PROBLEM DESCRIPTION = Look through the records below for the line holding "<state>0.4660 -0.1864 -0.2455". Write it out exactly, with each following line through the line holding "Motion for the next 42".

══ DATA LISTING

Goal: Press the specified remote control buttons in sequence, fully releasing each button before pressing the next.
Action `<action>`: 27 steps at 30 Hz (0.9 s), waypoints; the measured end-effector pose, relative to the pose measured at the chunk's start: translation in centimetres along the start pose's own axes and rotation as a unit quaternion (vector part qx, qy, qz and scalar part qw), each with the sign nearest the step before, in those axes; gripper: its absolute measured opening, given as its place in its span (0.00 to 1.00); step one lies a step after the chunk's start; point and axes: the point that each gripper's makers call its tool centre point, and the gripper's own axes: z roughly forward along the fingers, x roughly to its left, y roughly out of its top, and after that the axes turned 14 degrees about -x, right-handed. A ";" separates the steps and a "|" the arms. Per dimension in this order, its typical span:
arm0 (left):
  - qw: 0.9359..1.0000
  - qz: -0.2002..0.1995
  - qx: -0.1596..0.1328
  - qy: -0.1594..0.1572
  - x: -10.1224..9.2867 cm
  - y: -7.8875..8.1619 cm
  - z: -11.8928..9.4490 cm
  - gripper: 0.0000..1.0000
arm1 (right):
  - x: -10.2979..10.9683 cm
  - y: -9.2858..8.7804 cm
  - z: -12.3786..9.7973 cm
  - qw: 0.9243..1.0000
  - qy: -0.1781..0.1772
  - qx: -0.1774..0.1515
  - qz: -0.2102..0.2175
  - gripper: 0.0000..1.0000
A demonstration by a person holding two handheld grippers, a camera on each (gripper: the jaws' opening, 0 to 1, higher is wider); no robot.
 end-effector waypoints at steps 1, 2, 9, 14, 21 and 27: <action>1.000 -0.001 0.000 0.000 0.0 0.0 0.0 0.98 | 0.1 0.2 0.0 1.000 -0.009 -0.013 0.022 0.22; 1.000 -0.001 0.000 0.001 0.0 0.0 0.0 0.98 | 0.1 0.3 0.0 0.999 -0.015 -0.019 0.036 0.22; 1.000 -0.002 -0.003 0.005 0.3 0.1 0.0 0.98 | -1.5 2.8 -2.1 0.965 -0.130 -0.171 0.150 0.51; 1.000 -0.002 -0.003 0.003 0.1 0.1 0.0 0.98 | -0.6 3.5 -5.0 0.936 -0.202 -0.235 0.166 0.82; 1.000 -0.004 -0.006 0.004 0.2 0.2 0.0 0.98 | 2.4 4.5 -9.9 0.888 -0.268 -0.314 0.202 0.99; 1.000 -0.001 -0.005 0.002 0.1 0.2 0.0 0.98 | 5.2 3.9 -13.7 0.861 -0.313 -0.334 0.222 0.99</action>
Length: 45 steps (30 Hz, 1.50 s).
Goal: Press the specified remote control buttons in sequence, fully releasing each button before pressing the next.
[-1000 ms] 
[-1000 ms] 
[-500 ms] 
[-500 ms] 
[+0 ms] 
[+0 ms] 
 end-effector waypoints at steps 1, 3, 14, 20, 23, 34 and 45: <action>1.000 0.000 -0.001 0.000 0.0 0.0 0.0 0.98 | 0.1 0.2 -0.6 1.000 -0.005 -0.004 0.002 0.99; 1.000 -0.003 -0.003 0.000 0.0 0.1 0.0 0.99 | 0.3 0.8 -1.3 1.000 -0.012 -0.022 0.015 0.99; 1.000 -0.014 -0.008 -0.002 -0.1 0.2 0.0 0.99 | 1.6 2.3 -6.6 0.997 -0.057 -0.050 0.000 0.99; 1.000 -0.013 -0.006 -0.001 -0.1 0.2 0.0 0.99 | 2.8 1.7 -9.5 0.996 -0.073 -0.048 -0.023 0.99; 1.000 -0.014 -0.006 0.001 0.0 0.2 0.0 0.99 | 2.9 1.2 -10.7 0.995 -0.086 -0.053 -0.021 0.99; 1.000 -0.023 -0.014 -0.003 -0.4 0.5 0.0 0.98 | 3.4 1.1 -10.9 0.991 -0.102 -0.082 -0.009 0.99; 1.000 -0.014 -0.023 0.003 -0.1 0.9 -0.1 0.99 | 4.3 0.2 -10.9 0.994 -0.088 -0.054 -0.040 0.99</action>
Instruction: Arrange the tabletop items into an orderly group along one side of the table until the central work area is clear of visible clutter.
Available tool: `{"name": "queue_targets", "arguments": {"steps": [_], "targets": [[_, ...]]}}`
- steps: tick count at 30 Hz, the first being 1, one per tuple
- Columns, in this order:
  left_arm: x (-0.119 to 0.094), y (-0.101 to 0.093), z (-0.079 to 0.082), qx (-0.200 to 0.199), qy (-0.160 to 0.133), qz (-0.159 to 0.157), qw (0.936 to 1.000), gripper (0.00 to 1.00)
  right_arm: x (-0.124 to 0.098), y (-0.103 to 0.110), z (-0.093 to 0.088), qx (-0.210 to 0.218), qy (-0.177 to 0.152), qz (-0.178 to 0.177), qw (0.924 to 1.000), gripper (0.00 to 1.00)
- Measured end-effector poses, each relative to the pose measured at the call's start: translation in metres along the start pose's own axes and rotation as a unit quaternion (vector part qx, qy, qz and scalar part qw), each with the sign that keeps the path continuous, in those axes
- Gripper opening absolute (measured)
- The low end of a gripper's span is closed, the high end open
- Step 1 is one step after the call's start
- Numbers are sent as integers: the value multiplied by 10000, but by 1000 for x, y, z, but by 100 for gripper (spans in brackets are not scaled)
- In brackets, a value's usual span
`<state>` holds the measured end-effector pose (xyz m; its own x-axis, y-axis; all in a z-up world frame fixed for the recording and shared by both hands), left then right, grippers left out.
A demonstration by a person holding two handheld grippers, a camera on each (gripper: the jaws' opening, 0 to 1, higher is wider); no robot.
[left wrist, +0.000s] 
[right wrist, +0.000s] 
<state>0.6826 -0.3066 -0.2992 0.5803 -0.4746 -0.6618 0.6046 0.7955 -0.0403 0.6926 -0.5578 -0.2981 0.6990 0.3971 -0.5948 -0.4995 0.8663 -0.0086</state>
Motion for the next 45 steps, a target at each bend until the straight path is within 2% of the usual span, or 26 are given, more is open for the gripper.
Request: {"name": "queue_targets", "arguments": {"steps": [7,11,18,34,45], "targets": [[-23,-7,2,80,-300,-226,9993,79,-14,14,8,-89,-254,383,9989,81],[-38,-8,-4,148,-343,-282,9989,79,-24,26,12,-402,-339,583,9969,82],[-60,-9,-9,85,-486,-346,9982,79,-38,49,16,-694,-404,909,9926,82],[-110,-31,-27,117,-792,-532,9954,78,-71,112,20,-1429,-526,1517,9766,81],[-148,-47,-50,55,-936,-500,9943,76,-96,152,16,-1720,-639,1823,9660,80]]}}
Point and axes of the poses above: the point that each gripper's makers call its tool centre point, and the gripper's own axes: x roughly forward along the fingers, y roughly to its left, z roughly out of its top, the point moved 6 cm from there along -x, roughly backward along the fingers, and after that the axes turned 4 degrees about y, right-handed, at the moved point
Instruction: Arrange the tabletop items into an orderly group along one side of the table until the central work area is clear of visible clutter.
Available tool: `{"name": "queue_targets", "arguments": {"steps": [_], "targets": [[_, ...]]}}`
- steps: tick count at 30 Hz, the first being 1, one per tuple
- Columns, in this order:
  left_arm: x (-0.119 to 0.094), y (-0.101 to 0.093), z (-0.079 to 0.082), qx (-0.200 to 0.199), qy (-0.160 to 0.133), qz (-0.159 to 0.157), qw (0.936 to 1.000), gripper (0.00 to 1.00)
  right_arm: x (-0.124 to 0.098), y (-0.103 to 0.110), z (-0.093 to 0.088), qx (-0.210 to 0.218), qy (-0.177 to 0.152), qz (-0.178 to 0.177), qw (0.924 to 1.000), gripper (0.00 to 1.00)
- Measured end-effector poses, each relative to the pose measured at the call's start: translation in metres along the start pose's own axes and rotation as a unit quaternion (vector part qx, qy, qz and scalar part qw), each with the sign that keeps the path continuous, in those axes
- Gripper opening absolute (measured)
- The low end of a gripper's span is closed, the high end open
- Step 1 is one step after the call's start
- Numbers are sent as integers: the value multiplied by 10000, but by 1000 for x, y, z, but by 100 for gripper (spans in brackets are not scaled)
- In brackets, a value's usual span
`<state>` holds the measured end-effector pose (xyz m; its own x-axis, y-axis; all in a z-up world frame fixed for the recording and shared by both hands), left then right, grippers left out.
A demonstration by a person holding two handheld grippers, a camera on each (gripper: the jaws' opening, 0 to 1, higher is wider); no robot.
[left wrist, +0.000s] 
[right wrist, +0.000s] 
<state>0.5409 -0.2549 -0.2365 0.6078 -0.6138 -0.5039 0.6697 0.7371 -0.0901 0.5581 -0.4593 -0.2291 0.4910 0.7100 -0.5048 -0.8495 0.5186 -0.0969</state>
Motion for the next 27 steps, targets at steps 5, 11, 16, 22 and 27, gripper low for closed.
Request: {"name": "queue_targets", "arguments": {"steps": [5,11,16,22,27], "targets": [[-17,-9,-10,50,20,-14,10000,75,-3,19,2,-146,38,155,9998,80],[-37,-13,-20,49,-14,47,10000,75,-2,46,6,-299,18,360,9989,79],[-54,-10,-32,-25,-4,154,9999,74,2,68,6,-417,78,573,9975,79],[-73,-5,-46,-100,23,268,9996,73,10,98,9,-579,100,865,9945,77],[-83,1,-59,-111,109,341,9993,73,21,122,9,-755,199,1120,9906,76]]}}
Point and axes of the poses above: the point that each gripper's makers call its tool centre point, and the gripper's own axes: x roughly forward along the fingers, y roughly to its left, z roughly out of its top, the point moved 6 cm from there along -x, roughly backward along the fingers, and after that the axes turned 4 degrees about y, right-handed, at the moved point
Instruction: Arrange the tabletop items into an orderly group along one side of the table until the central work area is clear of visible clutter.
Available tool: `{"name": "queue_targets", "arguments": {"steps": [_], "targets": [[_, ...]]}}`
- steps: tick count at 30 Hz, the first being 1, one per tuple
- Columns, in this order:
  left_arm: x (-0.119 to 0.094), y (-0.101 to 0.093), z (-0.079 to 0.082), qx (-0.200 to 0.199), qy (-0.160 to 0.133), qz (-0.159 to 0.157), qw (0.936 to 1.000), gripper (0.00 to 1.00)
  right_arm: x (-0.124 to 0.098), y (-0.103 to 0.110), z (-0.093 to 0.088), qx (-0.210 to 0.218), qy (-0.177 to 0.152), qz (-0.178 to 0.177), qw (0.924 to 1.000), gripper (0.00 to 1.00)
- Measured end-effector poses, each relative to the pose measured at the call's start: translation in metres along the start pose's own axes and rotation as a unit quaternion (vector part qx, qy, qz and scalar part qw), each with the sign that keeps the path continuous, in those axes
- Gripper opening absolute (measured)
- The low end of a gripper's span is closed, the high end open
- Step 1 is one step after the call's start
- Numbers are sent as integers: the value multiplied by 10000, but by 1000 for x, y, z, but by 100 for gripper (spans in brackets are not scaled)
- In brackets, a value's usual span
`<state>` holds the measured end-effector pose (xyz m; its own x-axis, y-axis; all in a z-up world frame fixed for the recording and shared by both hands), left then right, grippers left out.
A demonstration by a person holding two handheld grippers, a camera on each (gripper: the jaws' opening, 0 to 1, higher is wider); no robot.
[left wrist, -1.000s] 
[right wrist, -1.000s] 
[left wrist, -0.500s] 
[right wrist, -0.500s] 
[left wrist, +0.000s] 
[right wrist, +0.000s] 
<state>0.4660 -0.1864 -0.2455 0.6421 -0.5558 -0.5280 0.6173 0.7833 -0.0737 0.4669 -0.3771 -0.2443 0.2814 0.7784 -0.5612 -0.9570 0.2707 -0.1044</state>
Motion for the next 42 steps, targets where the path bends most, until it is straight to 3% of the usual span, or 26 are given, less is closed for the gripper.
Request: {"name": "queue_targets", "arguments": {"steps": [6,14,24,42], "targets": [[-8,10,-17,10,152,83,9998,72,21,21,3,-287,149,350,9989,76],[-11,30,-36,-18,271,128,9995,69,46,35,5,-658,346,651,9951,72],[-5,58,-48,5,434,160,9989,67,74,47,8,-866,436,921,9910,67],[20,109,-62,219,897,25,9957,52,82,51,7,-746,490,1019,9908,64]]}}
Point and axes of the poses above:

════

ANSWER SECTION =
<state>0.4660 -0.1864 -0.2455 0.6421 -0.5558 -0.5280 0.6173 0.7833 -0.0737 0.4669 -0.3771 -0.2443 0.2814 0.7784 -0.5612 -0.9570 0.2707 -0.1044</state>
Motion for the next 42 steps, targets where the path bends most, until it is straight to 3% of the usual span, or 26 are given, less is closed for the gripper.

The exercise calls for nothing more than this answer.